Yes, every single cell will have to be WILTed correctly. It might be really hard, but there's nothing working against you like it is with cancer. And there isn't any showstopper that I know of.

And yes, it might take a long time to WILT every single cell. I've heard that it might take more than a century. But I anticipate that most cells will be WILTed a lot sooner, so the chance of cancer developing before every last cell is WILTed will be quite low.

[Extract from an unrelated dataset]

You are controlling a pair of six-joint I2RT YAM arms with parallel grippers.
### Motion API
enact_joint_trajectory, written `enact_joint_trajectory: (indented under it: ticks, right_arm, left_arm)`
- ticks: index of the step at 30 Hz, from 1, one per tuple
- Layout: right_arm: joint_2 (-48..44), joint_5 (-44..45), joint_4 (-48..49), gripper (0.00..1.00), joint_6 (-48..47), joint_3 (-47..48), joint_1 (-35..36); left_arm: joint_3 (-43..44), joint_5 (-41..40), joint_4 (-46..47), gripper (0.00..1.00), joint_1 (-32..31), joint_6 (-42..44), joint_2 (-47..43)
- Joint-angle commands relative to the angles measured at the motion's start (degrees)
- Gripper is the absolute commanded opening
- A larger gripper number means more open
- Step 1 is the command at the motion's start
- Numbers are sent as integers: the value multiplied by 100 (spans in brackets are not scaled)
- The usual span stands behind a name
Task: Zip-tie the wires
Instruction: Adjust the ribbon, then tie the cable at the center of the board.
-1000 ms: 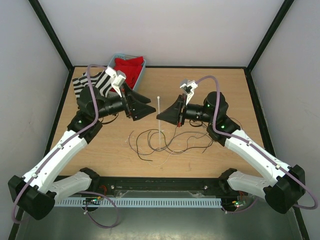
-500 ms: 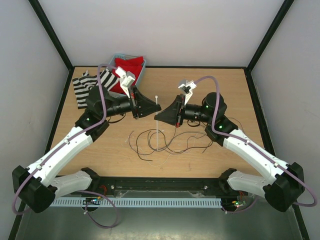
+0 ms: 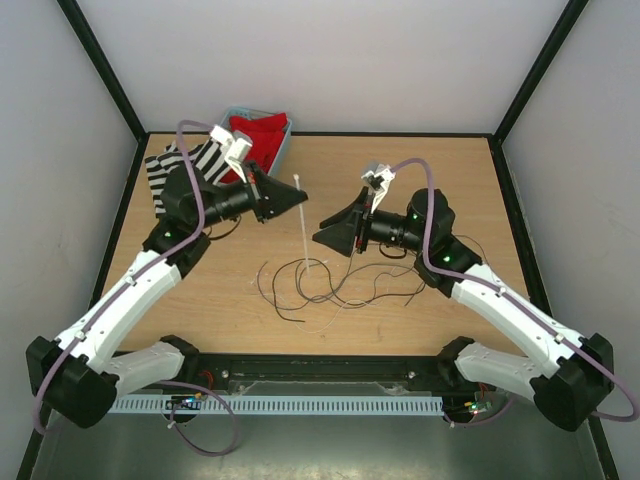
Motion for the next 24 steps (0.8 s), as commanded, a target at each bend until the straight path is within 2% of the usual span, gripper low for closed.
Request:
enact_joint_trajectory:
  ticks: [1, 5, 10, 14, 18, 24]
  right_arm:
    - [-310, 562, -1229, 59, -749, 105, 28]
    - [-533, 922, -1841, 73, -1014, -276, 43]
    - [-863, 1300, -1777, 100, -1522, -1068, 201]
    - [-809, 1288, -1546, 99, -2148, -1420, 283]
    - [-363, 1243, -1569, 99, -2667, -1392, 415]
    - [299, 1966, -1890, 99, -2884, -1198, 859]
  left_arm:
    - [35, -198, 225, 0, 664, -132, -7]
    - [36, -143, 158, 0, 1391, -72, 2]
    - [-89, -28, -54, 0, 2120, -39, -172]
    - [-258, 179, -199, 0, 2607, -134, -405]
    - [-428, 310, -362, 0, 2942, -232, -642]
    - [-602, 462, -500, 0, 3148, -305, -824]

Again, heat (or any other method of killing cells after they've turned cancerous) will require perfect targeting, something that's unlikely to ever be developed. Cancer will simply inactivate or evade your targeting vehicle just as it's done numerous times in the past. If you throw a fancy nanoparticle at a cancer cell and it spits out a bunch of decoy targets, how are you going to deal with that? And for certain kinds of cancer, there's almost nothing to even "target."

It's fairly well-established that damaged lipids is what causes athero, but Hallmarks ignores this fact. On the other hand, it's not a well-established fact that epigenetic change causes any age-related disease or condition, and this is why SENS ignores it.